Autre différence de taille : les facteurs agronomiques (précédent, travail du sol, variété) influencent le risque lié à F. graminearum, alors que Microdochium dépend surtout des conditions météo autour de la floraison.

Comment reconnaître la fusariose du blé ?

Les symptômes s'observent principalement sur l'épi, après la période de contamination. Les signes à repérer :

  • une nécrose ou une décoloration précoce d'un ou plusieurs épillets ;
  • un échaudage partiel, puis parfois complet, de l'épi ;
  • une coloration rose-orangée, notamment sur le rachis ;
  • des grains petits, ridés ou échaudés ;
  • un brunissement du col de l'épi, signe caractéristique de F. graminearum ;
  • des taches verdâtres sur les feuilles, indice de la présence de Microdochium.

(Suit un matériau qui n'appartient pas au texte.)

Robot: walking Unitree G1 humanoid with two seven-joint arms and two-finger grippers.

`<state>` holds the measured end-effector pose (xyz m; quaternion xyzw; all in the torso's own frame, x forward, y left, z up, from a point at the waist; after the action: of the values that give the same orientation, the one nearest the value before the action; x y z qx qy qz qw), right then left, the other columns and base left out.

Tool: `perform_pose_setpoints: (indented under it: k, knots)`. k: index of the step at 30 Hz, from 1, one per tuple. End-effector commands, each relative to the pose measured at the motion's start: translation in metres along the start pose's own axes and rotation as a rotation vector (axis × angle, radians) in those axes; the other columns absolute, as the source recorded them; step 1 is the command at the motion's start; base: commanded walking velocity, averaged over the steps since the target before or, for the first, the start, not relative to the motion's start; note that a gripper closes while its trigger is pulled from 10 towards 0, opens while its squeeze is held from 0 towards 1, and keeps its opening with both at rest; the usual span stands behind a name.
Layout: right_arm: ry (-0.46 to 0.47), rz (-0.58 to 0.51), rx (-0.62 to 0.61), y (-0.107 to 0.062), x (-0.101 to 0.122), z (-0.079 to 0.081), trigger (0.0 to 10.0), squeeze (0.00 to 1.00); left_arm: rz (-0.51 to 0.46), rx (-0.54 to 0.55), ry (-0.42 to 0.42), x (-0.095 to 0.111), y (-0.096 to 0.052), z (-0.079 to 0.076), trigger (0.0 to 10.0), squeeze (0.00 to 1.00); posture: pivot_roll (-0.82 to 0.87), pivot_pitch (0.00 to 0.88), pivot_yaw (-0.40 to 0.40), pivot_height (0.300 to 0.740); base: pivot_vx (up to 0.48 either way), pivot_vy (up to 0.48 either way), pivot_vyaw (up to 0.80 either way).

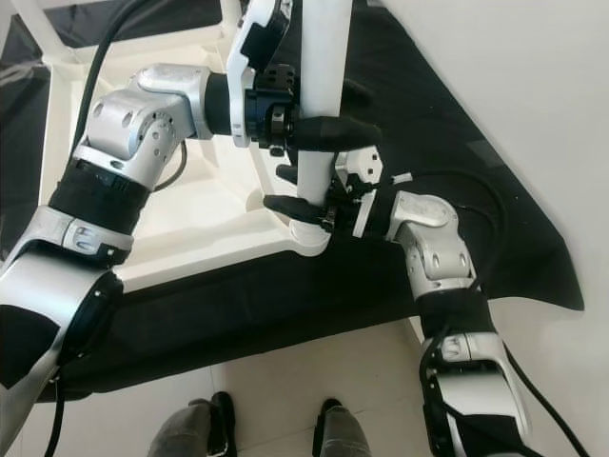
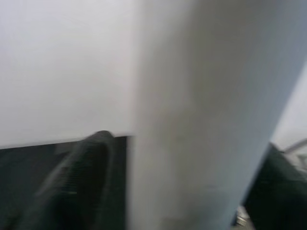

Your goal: Building children table

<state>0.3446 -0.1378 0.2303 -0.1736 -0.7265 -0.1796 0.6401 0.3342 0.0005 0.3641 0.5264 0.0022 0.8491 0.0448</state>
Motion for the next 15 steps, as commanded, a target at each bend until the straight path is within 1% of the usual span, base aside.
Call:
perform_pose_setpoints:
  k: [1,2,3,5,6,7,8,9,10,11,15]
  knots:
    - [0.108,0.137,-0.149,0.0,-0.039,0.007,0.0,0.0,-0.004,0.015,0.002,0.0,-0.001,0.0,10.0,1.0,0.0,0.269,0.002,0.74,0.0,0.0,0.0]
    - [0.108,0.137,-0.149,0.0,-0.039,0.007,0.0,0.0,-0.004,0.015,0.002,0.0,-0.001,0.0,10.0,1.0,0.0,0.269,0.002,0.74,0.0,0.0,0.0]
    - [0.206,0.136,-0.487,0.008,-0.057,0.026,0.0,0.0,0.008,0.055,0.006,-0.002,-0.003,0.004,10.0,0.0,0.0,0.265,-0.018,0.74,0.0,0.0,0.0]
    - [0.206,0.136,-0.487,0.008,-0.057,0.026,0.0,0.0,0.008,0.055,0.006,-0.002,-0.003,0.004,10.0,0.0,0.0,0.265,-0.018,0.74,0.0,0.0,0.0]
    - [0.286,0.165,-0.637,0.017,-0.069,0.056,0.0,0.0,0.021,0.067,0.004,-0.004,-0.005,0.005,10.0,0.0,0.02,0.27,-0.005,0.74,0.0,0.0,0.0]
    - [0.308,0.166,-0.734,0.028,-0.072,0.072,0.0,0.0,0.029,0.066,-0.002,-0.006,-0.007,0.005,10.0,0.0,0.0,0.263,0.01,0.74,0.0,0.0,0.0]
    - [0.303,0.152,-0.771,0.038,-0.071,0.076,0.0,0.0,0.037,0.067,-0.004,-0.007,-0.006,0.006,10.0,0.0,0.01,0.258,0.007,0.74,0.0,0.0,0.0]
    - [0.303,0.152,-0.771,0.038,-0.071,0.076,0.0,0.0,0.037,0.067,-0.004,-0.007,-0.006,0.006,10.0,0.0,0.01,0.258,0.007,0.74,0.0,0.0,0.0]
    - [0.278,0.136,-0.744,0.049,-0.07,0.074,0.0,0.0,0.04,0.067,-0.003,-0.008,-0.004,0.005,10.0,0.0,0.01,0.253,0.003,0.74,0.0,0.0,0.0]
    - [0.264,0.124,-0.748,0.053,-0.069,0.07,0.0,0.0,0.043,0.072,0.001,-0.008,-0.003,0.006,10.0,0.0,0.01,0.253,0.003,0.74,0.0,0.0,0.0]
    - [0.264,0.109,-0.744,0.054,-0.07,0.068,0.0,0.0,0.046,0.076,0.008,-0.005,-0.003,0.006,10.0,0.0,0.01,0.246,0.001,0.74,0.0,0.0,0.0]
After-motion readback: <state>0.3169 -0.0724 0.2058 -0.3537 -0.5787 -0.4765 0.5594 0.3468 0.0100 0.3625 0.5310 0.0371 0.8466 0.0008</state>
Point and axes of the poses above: a point about 5 cm out from each wrist's last joint towards the gripper, its own y axis pointing out of the wrist towards the gripper, its own x axis along the axis of the wrist's last joint, z = x × y, the point moved 2 cm from there along y, pointing out of the wrist towards the gripper, and after that the axes turned 8 degrees about y, right-handed, at the moved point
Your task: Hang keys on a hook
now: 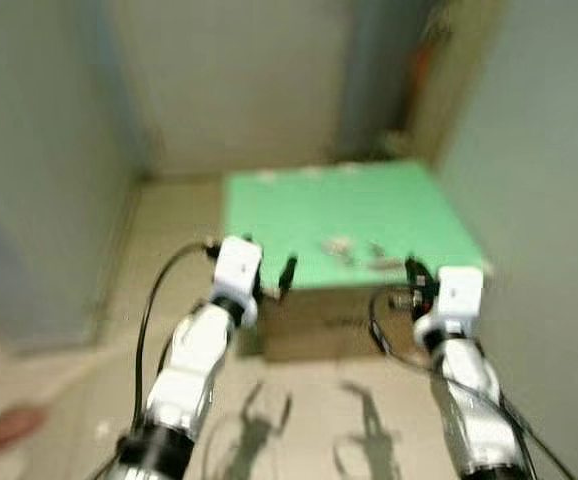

Deux nuances importantes. D'abord, les symptômes sur épi orientent le diagnostic mais ne permettent pas d'identifier avec certitude l'espèce en cause : seule une analyse le confirme. Ensuite, il n'existe pas de lien systématique entre l'intensité des symptômes visibles et la teneur finale en DON du lot.

Quand le blé est-il le plus sensible à la fusariose ?

La contamination des épis se produit à la floraison, dès la sortie des premières étamines. C'est la fenêtre déterminante : les conditions météo de cette période conditionnent en grande partie le risque de l'année.

Une forte humidité ou des épisodes pluvieux autour de la floraison favorisent nettement la contamination. Un cumul de pluie important sur cette période, notamment sur les 14 jours encadrant ce stade, augmente nettement le risque. À partir d'environ 40 mm, la vigilance doit être renforcée. À l'inverse, une floraison sèche limite fortement les contaminations. Surveillez donc la météo à ce stade précis, en gardant à l'esprit que lorsque les symptômes deviennent visibles, la contamination a déjà eu lieu.

Comment évaluer son risque fusariose à la parcelle ?

Le risque ne se juge pas à l'échelle de l'exploitation mais parcelle par parcelle. Évaluez-le en croisant plusieurs critères, dont certains s'anticipent dès avant le semis.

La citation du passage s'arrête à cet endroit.